▶ [DIRECTIONS]:
Within these entries, which lines include the string "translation"? Copy each one.

▶ [PROVIDED DATA]:
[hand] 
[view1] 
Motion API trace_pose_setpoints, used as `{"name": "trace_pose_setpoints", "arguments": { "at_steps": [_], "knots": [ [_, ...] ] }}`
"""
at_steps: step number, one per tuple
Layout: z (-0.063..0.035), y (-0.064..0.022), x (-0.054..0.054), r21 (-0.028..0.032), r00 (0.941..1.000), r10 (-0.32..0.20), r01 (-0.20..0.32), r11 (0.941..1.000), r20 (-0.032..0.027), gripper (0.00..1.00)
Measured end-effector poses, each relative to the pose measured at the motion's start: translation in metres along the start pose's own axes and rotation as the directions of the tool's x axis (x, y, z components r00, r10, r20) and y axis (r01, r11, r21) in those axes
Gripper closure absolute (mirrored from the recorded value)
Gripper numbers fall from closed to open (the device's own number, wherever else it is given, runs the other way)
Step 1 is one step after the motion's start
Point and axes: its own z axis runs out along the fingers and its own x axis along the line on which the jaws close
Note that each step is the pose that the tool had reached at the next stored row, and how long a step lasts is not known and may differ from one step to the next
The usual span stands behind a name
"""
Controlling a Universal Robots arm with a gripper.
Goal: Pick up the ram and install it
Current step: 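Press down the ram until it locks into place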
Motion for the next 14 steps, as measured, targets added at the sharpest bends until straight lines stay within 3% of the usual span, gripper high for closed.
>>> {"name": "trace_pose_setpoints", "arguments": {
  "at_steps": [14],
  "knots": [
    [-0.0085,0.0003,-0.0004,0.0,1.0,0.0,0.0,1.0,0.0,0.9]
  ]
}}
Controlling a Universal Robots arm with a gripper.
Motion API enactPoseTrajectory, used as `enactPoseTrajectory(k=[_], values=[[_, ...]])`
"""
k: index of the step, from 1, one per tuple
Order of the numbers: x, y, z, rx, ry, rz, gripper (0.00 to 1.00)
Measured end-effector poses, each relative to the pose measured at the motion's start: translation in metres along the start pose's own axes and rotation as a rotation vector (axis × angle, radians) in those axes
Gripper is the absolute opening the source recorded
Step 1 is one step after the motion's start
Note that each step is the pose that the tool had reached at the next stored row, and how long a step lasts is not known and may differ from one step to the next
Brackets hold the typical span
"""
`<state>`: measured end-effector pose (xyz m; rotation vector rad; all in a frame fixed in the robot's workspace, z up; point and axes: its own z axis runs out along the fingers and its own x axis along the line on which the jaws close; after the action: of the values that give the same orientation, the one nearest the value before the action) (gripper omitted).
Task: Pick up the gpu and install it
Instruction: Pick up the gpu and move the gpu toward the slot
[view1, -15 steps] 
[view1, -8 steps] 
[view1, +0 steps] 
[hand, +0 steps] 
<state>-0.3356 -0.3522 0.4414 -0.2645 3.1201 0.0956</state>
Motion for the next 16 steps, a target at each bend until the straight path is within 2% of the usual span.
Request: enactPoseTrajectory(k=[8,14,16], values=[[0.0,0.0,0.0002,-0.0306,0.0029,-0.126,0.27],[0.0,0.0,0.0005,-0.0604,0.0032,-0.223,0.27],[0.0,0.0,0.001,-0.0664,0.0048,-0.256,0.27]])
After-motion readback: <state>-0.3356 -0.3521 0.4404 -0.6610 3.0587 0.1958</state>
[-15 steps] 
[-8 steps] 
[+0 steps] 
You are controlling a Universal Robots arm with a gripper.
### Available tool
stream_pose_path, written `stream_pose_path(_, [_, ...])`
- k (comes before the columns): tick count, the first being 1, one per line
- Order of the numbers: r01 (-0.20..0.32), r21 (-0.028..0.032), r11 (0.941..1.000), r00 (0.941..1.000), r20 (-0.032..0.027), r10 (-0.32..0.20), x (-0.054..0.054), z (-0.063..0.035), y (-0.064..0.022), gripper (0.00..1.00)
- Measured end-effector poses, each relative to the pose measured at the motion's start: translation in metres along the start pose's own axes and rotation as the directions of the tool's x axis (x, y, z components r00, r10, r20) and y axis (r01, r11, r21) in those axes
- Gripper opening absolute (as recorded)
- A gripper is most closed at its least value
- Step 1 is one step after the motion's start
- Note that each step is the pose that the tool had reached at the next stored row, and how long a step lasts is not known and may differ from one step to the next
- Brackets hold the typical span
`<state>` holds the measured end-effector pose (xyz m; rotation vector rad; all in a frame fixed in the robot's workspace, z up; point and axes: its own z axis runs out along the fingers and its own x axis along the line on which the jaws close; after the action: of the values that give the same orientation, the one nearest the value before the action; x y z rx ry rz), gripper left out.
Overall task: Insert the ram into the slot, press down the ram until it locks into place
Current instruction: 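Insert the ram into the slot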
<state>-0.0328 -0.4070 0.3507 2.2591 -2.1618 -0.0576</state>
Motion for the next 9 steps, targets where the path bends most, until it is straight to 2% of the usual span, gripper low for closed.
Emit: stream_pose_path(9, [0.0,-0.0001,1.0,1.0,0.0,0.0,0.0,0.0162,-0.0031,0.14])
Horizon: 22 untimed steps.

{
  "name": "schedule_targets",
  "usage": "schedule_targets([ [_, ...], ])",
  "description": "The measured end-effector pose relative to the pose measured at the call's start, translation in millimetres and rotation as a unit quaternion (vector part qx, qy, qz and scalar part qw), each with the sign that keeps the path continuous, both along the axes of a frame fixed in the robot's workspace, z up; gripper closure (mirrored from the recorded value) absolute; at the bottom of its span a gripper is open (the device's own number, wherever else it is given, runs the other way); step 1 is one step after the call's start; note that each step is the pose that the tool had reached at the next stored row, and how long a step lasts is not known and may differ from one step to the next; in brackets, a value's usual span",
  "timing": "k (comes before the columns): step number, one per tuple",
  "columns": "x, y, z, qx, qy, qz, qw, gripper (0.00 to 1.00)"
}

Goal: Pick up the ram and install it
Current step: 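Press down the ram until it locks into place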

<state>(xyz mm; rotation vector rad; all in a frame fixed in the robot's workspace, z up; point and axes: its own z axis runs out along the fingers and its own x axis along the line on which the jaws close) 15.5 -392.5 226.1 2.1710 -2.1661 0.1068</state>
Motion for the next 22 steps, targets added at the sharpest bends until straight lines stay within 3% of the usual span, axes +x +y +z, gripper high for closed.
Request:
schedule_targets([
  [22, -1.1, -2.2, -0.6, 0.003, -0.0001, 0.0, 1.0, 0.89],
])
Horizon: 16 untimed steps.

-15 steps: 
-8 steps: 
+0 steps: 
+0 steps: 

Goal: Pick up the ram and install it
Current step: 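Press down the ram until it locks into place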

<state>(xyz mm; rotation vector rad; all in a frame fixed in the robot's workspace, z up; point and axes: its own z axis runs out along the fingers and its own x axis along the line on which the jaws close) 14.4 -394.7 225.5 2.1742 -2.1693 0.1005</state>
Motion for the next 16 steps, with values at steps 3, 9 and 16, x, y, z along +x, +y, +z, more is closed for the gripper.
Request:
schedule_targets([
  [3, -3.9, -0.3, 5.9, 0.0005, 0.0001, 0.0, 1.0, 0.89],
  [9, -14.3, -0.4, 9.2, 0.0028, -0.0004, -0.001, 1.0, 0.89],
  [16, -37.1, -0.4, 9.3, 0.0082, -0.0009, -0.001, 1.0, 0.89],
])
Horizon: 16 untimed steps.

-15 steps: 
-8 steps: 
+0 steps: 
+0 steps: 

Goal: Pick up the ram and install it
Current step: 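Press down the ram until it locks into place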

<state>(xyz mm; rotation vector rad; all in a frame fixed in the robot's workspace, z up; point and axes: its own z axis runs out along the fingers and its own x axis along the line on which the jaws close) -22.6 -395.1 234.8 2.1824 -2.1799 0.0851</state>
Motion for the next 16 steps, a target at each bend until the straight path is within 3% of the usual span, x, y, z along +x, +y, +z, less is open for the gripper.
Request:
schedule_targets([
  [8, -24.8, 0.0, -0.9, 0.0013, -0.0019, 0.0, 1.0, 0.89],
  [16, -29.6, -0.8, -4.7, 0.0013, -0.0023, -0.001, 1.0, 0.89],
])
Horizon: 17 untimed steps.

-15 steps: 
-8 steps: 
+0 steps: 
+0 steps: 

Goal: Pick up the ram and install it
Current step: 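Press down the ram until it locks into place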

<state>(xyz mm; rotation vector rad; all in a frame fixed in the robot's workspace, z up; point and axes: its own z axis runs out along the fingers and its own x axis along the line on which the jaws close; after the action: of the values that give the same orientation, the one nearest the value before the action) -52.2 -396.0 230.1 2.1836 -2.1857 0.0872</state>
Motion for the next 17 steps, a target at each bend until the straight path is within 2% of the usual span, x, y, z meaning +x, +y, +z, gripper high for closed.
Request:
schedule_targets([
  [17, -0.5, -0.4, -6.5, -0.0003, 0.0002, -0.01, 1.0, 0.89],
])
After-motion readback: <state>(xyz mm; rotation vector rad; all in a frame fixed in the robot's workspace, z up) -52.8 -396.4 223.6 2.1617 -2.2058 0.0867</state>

▶ [EXERCISE OUTPUT]:
Measured end-effector poses, each relative to the pose measured at the motion's start: translation in metres along the start pose's own axes and rotation as the directions of the tool's x axis (x, y, z components r00, r10, r20) and y axis (r01, r11, r21) in those axes
Measured end-effector poses, each relative to the pose measured at the motion's start: translation in metres along the start pose's own axes and rotation as a rotation vector (axis × angle, radians) in those axes
- Measured end-effector poses, each relative to the pose measured at the motion's start: translation in metres along the start pose's own axes and rotation as the directions of the tool's x axis (x, y, z components r00, r10, r20) and y axis (r01, r11, r21) in those axes
  "description": "The measured end-effector pose relative to the pose measured at the call's start, translation in millimetres and rotation as a unit quaternion (vector part qx, qy, qz and scalar part qw), each with the sign that keeps the path continuous, both along the axes of a frame fixed in the robot's workspace, z up; gripper closure (mirrored from the recorded value) absolute; at the bottom of its span a gripper is open (the device's own number, wherever else it is given, runs the other way); step 1 is one step after the call's start; note that each step is the pose that the tool had reached at the next stored row, and how long a step lasts is not known and may differ from one step to the next; in brackets, a value's usual span",

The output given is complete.